Repeat the material exactly from its first line to the line that includes "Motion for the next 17". Skip pictures.

Exercise material:
[Start of Attachment]
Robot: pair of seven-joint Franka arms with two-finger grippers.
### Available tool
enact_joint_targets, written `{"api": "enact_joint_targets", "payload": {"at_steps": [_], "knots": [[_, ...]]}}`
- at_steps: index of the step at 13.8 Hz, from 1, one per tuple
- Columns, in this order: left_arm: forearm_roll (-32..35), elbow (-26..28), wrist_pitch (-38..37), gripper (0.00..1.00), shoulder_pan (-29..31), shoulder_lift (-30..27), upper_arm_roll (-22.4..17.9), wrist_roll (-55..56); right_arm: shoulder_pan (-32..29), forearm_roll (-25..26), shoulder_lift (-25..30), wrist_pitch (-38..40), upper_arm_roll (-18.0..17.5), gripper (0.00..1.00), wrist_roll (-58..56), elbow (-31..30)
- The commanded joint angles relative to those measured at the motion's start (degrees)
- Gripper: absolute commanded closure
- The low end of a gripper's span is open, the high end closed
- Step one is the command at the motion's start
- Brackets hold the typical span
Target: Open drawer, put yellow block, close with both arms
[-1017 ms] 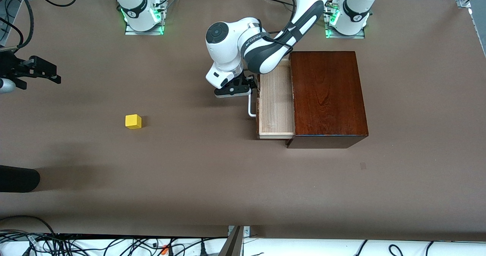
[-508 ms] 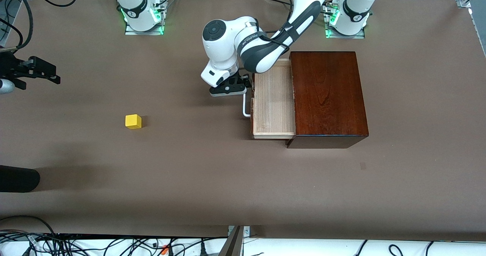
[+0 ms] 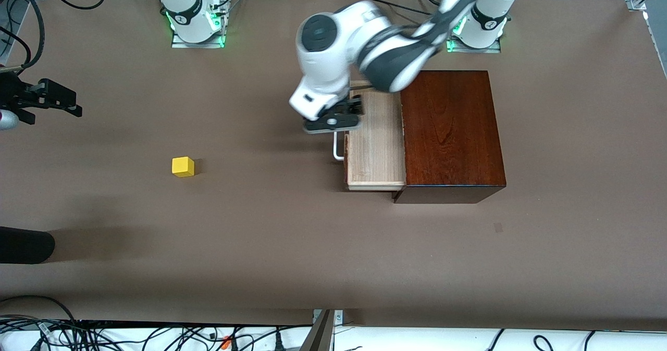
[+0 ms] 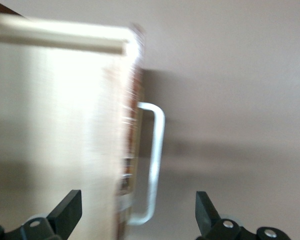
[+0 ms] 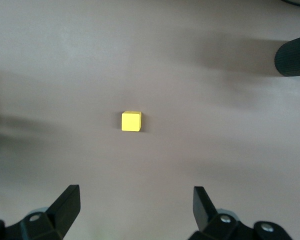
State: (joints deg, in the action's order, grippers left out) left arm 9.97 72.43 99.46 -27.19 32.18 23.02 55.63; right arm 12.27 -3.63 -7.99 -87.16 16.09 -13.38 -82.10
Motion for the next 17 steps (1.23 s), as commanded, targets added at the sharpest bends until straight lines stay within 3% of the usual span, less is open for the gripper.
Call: {"api": "enact_joint_targets", "payload": {"at_steps": [1,6,10,13,17], "knots": [[-5.9,2.6,-6.7,0.0,8.1,-9.8,0.5,-8.4,-1.6,-1.4,-1.7,0.1,-0.1,0.0,-0.1,0.9],[-9.5,8.2,-9.9,0.0,19.9,-19.4,0.5,-17.9,-2.1,0.0,-5.9,0.1,-0.2,0.0,-0.2,1.0],[-12.3,9.2,-12.7,0.0,26.5,-22.7,-0.9,-27.1,-2.1,-0.5,-8.5,-2.5,-0.3,0.0,-1.2,1.0],[-13.0,10.1,-15.8,0.0,24.4,-25.2,-11.1,-37.4,-0.8,-1.3,-9.8,-3.1,-1.1,0.0,-2.7,-0.7],[-13.0,16.4,-15.6,0.0,21.7,-30.8,-22.4,-51.6,0.7,-2.0,-10.0,-15.6,-1.3,0.0,-1.9,-11.1]]}}
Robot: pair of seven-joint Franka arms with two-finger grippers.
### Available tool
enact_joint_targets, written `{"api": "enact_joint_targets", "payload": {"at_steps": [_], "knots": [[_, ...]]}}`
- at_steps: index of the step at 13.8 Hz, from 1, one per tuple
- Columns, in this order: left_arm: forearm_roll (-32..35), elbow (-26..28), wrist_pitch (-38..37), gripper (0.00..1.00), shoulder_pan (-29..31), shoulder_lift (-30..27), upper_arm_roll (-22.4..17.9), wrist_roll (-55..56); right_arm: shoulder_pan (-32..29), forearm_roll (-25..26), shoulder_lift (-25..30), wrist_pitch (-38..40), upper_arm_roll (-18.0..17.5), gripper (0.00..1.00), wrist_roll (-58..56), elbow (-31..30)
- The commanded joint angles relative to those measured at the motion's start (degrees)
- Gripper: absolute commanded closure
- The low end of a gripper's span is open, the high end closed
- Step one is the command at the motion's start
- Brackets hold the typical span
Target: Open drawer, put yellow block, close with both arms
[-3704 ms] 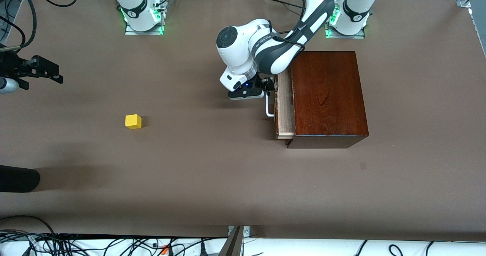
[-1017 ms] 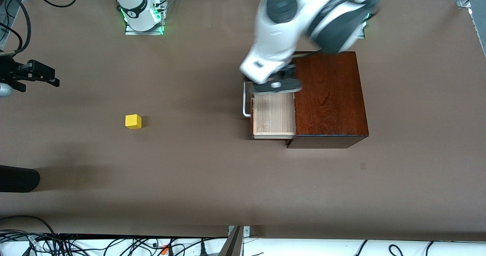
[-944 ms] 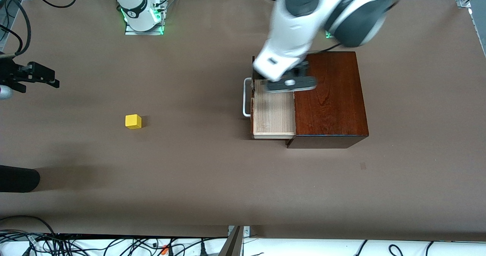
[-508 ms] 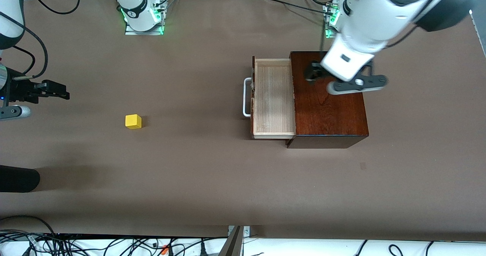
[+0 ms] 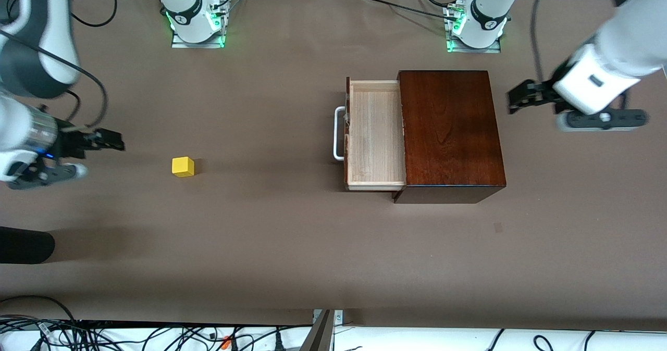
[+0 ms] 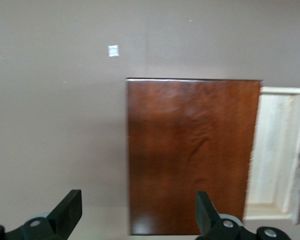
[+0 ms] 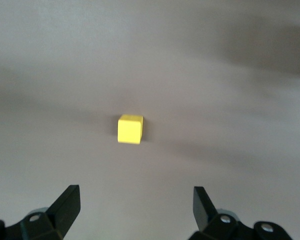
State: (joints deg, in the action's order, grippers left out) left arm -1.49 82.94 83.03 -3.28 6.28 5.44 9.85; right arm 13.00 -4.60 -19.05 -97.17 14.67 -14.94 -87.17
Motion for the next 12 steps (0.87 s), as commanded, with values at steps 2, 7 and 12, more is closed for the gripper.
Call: {"api": "enact_joint_targets", "payload": {"at_steps": [2,7,12], "knots": [[-1.4,6.4,1.6,0.0,-2.3,-5.2,-6.3,-6.8,0.2,-2.7,0.9,-13.2,-0.4,0.0,-0.3,-11.9],[-1.0,5.8,2.7,0.0,-2.1,-4.9,-7.0,-10.0,1.8,-6.8,-2.5,-28.5,-0.9,0.0,-0.3,-23.1],[-0.4,5.8,2.8,0.0,-1.9,-4.7,-6.5,-12.5,2.6,-6.8,-2.4,-37.6,-1.7,0.0,-1.1,-31.3]]}}
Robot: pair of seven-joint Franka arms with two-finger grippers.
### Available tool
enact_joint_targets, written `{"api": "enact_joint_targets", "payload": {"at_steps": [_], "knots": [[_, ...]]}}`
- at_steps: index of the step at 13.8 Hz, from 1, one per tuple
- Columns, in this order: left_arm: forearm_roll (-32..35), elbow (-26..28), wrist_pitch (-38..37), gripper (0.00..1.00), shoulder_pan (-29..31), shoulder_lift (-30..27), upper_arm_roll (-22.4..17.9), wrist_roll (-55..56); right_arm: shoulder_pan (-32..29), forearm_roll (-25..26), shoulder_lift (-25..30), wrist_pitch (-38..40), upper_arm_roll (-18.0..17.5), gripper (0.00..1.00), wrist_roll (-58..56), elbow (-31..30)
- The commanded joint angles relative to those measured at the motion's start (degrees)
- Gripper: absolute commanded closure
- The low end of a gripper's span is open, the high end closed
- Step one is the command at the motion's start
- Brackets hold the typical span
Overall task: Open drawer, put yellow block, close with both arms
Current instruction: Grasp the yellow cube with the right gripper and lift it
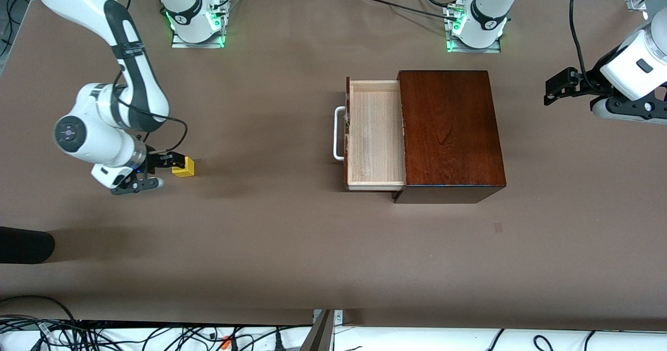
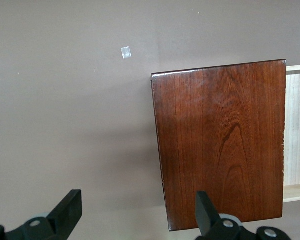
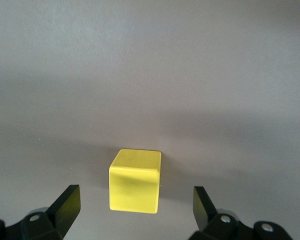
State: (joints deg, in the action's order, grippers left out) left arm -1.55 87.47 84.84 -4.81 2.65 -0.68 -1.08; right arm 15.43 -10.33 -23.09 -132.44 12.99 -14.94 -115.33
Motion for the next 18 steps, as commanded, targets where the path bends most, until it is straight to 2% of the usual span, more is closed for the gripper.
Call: {"api": "enact_joint_targets", "payload": {"at_steps": [1,5,10,12,14,15,16,18], "knots": [[-0.4,1.3,0.9,0.0,-0.4,-1.1,-0.4,-1.6,0.3,-1.1,1.6,-3.6,-0.5,0.0,-1.1,-4.0],[0.5,1.2,1.0,0.0,-0.4,-0.9,-0.4,-1.5,0.2,-1.0,0.6,-7.6,-1.1,0.01,-1.7,-6.8],[1.2,0.6,1.1,0.0,-1.0,-0.8,0.2,-1.0,0.2,-1.1,-1.8,-9.8,-1.1,0.18,-2.6,-6.8],[1.2,0.6,1.1,0.0,-1.1,-0.8,0.2,-0.9,0.2,-1.1,-2.0,-9.7,-1.1,0.33,-2.5,-6.8],[1.1,-0.5,1.0,0.0,-0.9,-0.9,0.1,-1.0,0.1,-1.1,-2.0,-9.2,-1.1,0.6,-2.6,-6.0],[1.1,-0.5,1.0,0.0,-0.9,-0.9,0.1,-0.9,0.1,-1.0,-1.8,-9.1,-1.1,0.69,-2.6,-5.6],[1.2,-0.5,0.9,0.0,-0.9,-1.0,0.2,-0.9,0.1,-1.0,-1.5,-9.1,-1.1,0.73,-2.7,-5.3],[1.1,-1.6,0.8,0.0,-0.9,-1.0,0.2,-0.8,0.2,-0.4,-0.6,-7.4,-1.1,0.74,-3.4,-3.3]]}}
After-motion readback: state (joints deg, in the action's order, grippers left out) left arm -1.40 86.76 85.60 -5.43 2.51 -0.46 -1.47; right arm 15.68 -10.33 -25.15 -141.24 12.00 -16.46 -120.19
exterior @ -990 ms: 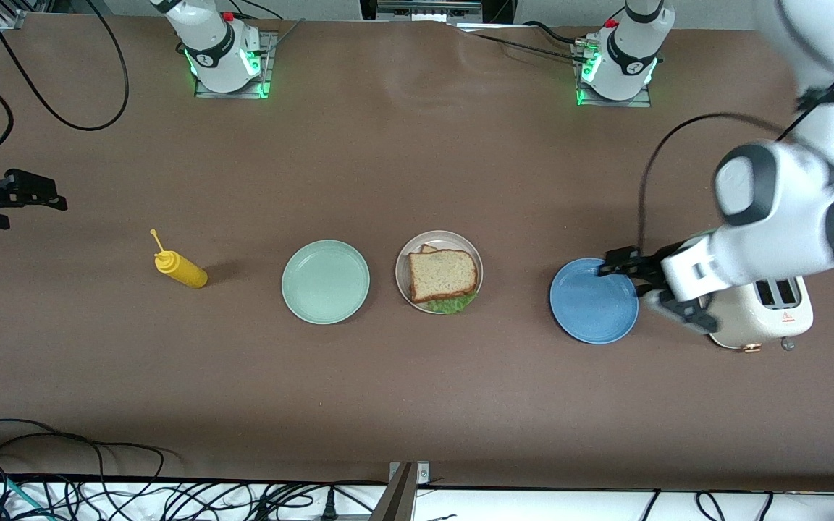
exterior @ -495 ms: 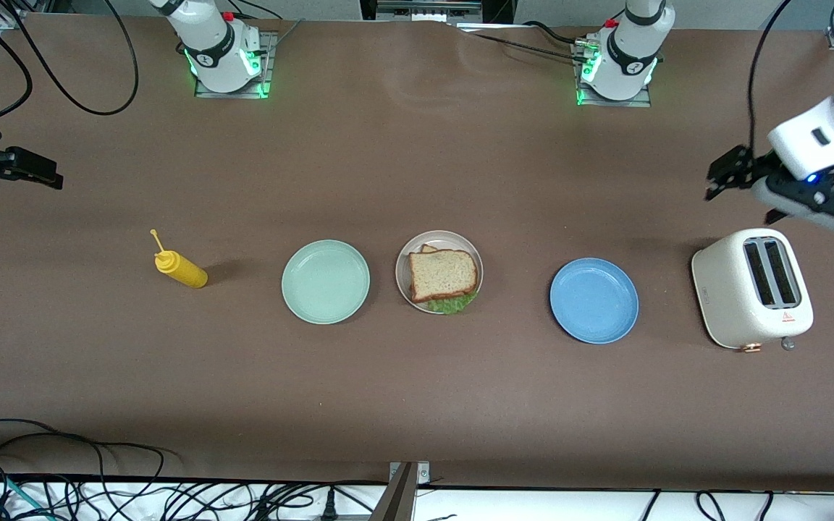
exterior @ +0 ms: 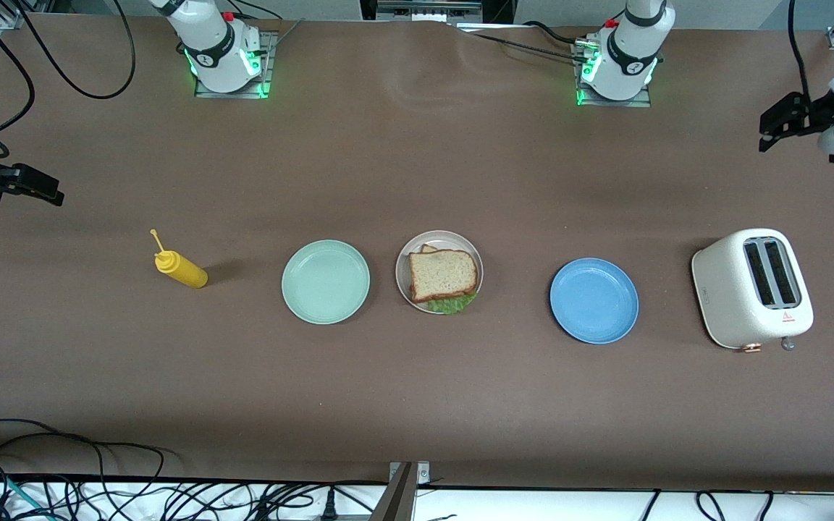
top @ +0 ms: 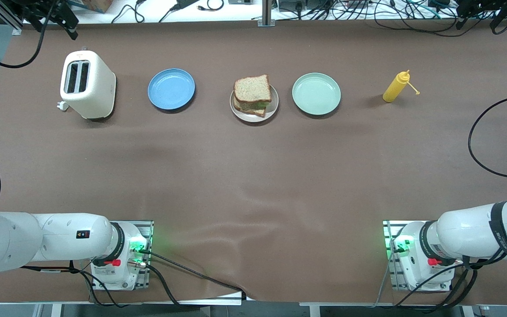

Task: Make sandwich on beige plate with both arms

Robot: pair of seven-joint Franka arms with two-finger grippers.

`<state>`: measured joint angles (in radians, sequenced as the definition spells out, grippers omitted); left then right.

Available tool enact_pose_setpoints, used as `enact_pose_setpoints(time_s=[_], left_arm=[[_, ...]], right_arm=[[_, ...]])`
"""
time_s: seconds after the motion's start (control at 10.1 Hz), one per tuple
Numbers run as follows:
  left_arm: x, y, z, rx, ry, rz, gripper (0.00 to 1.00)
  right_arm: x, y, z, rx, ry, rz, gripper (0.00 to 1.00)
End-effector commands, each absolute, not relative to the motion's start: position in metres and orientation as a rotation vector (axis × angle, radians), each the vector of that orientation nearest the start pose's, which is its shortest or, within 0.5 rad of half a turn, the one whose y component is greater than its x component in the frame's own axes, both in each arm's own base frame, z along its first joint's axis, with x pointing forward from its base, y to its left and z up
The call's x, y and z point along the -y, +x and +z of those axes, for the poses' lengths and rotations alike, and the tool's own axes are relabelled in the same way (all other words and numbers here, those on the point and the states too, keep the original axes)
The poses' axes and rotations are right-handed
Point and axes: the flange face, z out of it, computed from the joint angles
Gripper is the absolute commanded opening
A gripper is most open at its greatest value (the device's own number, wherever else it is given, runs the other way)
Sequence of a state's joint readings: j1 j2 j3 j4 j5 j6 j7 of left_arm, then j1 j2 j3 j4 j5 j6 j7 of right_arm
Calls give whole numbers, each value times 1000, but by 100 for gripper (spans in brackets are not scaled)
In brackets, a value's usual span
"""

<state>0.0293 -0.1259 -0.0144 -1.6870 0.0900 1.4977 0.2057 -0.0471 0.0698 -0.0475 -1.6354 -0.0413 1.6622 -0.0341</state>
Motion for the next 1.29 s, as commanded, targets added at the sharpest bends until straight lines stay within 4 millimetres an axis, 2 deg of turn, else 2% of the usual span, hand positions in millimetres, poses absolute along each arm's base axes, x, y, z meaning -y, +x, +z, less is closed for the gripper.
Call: enact_pose_setpoints(time_s=[0.0,0.2,0.79,1.19], left_arm=[[-23,503,640,-119,-3124,122,100],[-18,505,637,-3,-3144,135,100],[-12,509,634,-19,-3141,142,100],[-11,513,628,-24,-3139,159,100]], right_arm=[[59,572,568,-126,-3185,48,100],[55,575,561,-142,-3143,51,100],[44,570,579,-101,-3142,80,100],[42,570,579,-95,-3156,81,100]])
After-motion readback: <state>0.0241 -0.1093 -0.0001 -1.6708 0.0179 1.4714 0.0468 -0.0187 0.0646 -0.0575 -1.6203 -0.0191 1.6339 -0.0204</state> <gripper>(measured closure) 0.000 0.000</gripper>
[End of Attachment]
Response for this exercise:
Robot: pair of seven-joint Franka arms with two-finger grippers.
### Available tool
enact_joint_targets, written `{"api": "enact_joint_targets", "payload": {"at_steps": [_], "knots": [[_, ...]]}}`
- at_steps: index of the step at 13.8 Hz, from 1, one per tuple
- Columns, in this order: left_arm: forearm_roll (-32..35), elbow (-26..28), wrist_pitch (-38..37), gripper (0.00..1.00), shoulder_pan (-29..31), shoulder_lift (-30..27), upper_arm_roll (-22.4..17.9), wrist_roll (-55..56); right_arm: shoulder_pan (-32..29), forearm_roll (-25..26), shoulder_lift (-25..30), wrist_pitch (-38..40), upper_arm_roll (-18.0..17.5), gripper (0.00..1.00), wrist_roll (-58..56), elbow (-31..30)
- The commanded joint angles relative to those measured at the motion's start (degrees)
- Gripper: absolute commanded closure
- The low end of a gripper's span is open, the high end closed
- Step one is the command at the motion's start
- Brackets hold the typical span
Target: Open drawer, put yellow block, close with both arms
[-1017 ms] 
[-508 ms] 
[+0 ms] 
[+0 ms] 
[+0 ms] 
State: (joints deg, in the action's order, grippers left out) left arm 9.97 72.43 99.46 -27.19 32.18 23.02 55.63; right arm 12.27 -3.63 -7.99 -87.16 16.09 -13.38 -82.10
Motion for the next 17 steps (1.23 s), as commanded, targets added at the sharpest bends until straight lines stay within 3% of the usual span, less is open for the gripper.

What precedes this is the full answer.